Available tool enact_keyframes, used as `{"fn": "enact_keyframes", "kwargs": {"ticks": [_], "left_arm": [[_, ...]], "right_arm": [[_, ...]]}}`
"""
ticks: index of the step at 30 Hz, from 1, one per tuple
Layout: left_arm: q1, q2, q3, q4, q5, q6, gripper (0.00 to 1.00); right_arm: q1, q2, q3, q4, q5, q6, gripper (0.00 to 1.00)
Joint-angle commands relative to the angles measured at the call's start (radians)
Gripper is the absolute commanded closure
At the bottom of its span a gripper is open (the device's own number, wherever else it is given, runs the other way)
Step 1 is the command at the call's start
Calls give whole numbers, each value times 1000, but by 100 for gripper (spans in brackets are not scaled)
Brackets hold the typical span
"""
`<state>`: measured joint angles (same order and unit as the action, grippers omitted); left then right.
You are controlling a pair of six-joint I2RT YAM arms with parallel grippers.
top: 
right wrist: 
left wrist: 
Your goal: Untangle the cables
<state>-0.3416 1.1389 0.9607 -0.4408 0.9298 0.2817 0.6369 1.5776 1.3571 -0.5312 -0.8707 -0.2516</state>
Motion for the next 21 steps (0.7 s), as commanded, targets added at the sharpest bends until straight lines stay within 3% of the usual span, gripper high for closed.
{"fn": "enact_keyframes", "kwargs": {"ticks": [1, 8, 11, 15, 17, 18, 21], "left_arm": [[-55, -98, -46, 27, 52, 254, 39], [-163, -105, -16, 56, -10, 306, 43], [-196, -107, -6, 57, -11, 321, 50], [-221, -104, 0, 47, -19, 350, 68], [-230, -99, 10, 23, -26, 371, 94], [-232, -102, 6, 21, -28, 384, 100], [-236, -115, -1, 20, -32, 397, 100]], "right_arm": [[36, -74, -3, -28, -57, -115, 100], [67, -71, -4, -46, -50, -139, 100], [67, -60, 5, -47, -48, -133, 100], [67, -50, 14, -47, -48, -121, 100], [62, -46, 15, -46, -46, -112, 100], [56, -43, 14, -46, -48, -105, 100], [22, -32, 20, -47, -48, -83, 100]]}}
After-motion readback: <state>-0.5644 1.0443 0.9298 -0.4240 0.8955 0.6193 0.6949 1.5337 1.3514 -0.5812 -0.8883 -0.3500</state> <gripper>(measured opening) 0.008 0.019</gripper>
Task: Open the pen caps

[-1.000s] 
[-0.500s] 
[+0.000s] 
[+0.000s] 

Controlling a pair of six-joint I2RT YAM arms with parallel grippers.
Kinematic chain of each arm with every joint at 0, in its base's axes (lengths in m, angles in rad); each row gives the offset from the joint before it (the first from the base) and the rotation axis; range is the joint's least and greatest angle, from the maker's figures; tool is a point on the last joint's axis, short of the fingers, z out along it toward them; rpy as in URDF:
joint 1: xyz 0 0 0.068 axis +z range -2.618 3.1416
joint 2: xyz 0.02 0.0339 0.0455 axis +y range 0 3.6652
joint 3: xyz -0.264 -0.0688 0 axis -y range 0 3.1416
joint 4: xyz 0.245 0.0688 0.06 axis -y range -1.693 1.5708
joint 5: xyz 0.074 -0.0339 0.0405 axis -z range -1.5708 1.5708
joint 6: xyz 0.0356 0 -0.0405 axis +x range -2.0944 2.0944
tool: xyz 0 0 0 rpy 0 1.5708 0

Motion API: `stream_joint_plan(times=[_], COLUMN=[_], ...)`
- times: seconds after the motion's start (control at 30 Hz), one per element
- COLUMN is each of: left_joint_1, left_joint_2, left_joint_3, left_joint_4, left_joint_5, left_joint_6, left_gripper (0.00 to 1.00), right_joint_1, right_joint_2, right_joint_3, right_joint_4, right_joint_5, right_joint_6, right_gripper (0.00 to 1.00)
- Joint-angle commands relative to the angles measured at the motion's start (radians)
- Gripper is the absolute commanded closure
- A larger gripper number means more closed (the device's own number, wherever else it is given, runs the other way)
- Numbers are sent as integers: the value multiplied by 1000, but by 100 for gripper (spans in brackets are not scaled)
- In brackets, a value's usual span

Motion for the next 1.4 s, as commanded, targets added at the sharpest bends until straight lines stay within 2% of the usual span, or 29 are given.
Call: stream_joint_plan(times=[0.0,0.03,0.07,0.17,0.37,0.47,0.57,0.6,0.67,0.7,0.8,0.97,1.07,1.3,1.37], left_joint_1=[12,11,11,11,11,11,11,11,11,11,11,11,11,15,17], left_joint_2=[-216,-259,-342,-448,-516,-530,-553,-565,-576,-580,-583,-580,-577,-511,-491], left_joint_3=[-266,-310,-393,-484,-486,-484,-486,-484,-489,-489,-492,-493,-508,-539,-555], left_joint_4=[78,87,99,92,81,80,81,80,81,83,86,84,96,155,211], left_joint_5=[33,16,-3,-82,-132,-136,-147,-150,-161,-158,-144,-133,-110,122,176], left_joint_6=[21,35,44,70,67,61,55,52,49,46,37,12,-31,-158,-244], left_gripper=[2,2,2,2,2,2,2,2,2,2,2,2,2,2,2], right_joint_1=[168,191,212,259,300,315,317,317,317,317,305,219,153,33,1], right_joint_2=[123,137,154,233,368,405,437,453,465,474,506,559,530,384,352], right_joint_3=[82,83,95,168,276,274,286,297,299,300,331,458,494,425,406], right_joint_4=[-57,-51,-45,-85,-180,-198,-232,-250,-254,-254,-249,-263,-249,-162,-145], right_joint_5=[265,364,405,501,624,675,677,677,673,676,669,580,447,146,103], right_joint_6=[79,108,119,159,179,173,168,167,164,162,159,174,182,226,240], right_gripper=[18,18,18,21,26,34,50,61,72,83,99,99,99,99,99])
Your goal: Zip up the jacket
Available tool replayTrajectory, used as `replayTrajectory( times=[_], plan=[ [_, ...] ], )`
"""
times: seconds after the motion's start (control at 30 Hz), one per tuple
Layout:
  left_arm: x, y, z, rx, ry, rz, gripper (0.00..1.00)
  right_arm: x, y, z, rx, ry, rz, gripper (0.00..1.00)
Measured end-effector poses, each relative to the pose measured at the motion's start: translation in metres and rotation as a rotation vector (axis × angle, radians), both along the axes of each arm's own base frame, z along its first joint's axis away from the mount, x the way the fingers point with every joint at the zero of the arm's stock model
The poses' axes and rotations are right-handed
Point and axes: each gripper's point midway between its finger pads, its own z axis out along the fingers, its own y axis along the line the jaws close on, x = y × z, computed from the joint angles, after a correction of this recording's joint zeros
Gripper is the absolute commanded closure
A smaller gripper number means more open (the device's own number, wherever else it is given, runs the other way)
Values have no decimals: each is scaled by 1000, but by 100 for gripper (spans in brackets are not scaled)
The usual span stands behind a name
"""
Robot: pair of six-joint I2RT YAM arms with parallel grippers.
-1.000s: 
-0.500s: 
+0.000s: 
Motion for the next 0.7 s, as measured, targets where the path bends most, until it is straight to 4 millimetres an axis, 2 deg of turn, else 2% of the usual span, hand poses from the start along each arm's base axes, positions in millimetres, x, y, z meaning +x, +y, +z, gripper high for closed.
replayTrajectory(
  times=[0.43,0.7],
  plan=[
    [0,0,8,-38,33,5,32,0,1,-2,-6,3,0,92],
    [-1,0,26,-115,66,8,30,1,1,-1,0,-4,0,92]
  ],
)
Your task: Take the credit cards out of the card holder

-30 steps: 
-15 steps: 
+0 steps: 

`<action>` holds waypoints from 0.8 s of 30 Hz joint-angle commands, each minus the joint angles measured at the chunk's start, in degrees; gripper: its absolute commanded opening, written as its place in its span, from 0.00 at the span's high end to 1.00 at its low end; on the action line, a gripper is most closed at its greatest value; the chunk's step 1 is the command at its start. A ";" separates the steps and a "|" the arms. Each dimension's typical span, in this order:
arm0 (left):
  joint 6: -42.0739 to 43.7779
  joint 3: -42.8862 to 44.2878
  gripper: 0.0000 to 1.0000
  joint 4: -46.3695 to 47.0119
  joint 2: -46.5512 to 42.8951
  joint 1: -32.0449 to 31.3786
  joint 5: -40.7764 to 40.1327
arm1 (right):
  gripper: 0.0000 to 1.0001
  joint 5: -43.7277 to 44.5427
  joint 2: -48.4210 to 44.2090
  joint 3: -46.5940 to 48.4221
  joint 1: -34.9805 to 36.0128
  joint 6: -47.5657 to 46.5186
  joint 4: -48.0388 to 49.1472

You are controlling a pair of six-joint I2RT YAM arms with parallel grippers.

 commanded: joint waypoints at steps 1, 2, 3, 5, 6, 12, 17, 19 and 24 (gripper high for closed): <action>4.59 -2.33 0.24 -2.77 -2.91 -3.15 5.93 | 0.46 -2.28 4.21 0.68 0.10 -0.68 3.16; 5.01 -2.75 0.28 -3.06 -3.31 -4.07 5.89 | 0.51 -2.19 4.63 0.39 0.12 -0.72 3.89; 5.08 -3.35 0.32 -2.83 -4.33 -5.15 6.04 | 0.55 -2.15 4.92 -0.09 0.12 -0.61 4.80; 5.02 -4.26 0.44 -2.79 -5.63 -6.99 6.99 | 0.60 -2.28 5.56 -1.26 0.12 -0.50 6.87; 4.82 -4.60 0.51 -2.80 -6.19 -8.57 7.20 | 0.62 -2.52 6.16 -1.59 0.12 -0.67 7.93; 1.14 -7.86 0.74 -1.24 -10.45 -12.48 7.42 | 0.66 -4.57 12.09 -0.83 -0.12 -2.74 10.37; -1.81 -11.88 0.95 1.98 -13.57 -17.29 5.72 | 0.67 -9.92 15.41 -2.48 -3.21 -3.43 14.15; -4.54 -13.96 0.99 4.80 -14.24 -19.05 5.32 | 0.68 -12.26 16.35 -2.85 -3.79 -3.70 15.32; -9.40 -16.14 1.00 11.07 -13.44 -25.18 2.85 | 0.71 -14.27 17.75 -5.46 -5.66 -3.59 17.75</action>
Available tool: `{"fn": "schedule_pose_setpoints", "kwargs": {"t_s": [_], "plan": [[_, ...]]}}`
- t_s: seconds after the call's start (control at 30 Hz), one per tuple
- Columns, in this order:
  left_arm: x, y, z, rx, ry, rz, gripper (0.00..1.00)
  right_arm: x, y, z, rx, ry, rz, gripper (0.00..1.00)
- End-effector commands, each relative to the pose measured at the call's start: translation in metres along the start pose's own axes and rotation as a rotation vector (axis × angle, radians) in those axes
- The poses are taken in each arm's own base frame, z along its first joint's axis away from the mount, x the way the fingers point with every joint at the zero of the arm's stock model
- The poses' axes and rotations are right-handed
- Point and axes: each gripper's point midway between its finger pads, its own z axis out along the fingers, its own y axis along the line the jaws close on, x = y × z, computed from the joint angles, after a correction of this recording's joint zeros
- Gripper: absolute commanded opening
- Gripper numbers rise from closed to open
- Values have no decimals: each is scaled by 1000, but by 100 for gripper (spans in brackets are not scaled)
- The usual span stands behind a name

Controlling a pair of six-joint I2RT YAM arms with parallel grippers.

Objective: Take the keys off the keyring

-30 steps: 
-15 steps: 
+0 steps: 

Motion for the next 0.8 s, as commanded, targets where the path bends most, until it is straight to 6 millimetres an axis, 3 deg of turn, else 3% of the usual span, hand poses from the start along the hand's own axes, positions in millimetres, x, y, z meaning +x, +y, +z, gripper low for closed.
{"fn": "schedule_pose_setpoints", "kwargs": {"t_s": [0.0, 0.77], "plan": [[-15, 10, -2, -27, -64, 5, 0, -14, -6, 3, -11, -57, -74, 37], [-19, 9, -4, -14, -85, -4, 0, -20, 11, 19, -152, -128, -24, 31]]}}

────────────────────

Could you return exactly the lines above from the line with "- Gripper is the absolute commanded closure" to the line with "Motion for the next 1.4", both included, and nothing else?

- Gripper is the absolute commanded closure
- A larger gripper number means more closed (the device's own number, wherever else it is given, runs the other way)
- Numbers are sent as integers: the value multiplied by 1000, but by 100 for gripper (spans in brackets are not scaled)
- In brackets, a value's usual span

Motion for the next 1.4 s, as commanded, targets added at the sharpest bends until straight lines stay within 2% of the usual span, or 29 are given.

The exercise is done now.